• _TASK PROMPT_:
Copy the entries without a single change. Pictures should be dropped.

• _EXERCISE MATERIALS_:
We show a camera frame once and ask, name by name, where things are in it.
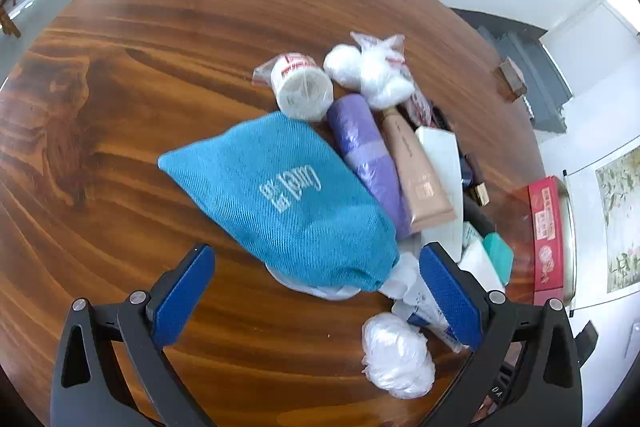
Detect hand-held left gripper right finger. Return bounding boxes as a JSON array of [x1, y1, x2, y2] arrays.
[[419, 242, 583, 427]]

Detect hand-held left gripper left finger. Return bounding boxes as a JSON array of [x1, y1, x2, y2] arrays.
[[50, 243, 217, 427]]

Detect white cosmetic tube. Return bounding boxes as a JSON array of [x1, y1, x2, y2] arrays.
[[390, 237, 506, 354]]

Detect pink tin box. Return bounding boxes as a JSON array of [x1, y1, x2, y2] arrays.
[[527, 176, 576, 308]]

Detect blue cloth bag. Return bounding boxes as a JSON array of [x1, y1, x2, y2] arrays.
[[158, 111, 401, 293]]

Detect white rectangular box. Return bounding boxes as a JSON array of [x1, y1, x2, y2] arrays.
[[415, 126, 466, 263]]

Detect black folding comb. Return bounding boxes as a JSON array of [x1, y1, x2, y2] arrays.
[[429, 107, 454, 134]]

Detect teal soap box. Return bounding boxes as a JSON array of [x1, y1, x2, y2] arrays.
[[482, 232, 515, 286]]

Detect crumpled white plastic bag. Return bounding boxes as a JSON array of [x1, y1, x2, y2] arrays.
[[361, 312, 436, 400]]

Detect long black box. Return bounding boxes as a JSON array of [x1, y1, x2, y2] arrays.
[[462, 194, 496, 238]]

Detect dark case with gold cap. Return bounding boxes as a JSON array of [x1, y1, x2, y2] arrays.
[[470, 181, 492, 208]]

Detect beige cosmetic tube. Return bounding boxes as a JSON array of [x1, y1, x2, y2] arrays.
[[382, 104, 457, 233]]

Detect dark blue bottle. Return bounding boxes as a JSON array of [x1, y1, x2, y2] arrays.
[[460, 153, 477, 190]]

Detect purple trash bag roll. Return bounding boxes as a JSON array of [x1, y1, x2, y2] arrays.
[[327, 94, 416, 242]]

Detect red snack packet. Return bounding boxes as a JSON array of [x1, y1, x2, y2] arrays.
[[405, 89, 434, 124]]

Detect white roll with red label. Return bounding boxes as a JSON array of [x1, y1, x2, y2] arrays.
[[252, 53, 334, 122]]

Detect bag of cotton balls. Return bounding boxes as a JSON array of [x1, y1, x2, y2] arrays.
[[323, 32, 417, 110]]

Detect wooden desk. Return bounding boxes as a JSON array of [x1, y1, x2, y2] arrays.
[[0, 0, 547, 427]]

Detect grey stairs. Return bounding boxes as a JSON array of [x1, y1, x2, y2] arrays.
[[450, 7, 573, 135]]

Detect floral wall scroll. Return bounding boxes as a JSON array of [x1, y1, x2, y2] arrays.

• _ANSWER TO THIS PROBLEM_:
We show a camera frame once and ask, name by name, where things are in it.
Detect hand-held left gripper right finger. Return bounding boxes as a JSON array of [x1, y1, x2, y2] arrays.
[[419, 242, 583, 427]]

Detect hand-held left gripper left finger. Return bounding boxes as a JSON array of [x1, y1, x2, y2] arrays.
[[50, 243, 217, 427]]

Detect white cosmetic tube. Return bounding boxes as a JSON array of [x1, y1, x2, y2] arrays.
[[390, 237, 506, 354]]

Detect pink tin box. Return bounding boxes as a JSON array of [x1, y1, x2, y2] arrays.
[[527, 176, 576, 308]]

Detect blue cloth bag. Return bounding boxes as a JSON array of [x1, y1, x2, y2] arrays.
[[158, 111, 401, 293]]

Detect white rectangular box. Return bounding boxes as a JSON array of [x1, y1, x2, y2] arrays.
[[415, 126, 466, 263]]

Detect black folding comb. Return bounding boxes as a JSON array of [x1, y1, x2, y2] arrays.
[[429, 107, 454, 134]]

Detect teal soap box. Return bounding boxes as a JSON array of [x1, y1, x2, y2] arrays.
[[482, 232, 515, 286]]

Detect crumpled white plastic bag. Return bounding boxes as a JSON array of [x1, y1, x2, y2] arrays.
[[361, 312, 436, 400]]

Detect long black box. Return bounding boxes as a JSON array of [x1, y1, x2, y2] arrays.
[[462, 194, 496, 238]]

Detect dark case with gold cap. Return bounding boxes as a JSON array of [x1, y1, x2, y2] arrays.
[[470, 181, 492, 208]]

Detect beige cosmetic tube. Return bounding boxes as a JSON array of [x1, y1, x2, y2] arrays.
[[382, 104, 457, 233]]

Detect dark blue bottle. Return bounding boxes as a JSON array of [x1, y1, x2, y2] arrays.
[[460, 153, 477, 190]]

Detect purple trash bag roll. Return bounding boxes as a JSON array of [x1, y1, x2, y2] arrays.
[[327, 94, 416, 242]]

Detect red snack packet. Return bounding boxes as a JSON array of [x1, y1, x2, y2] arrays.
[[405, 89, 434, 124]]

Detect white roll with red label. Return bounding boxes as a JSON array of [x1, y1, x2, y2] arrays.
[[252, 53, 334, 122]]

Detect bag of cotton balls. Return bounding boxes as a JSON array of [x1, y1, x2, y2] arrays.
[[323, 32, 417, 110]]

Detect wooden desk. Return bounding boxes as a JSON array of [x1, y1, x2, y2] arrays.
[[0, 0, 547, 427]]

Detect grey stairs. Return bounding boxes as a JSON array of [x1, y1, x2, y2] arrays.
[[450, 7, 573, 135]]

Detect floral wall scroll. Return bounding boxes as a JSON array of [x1, y1, x2, y2] arrays.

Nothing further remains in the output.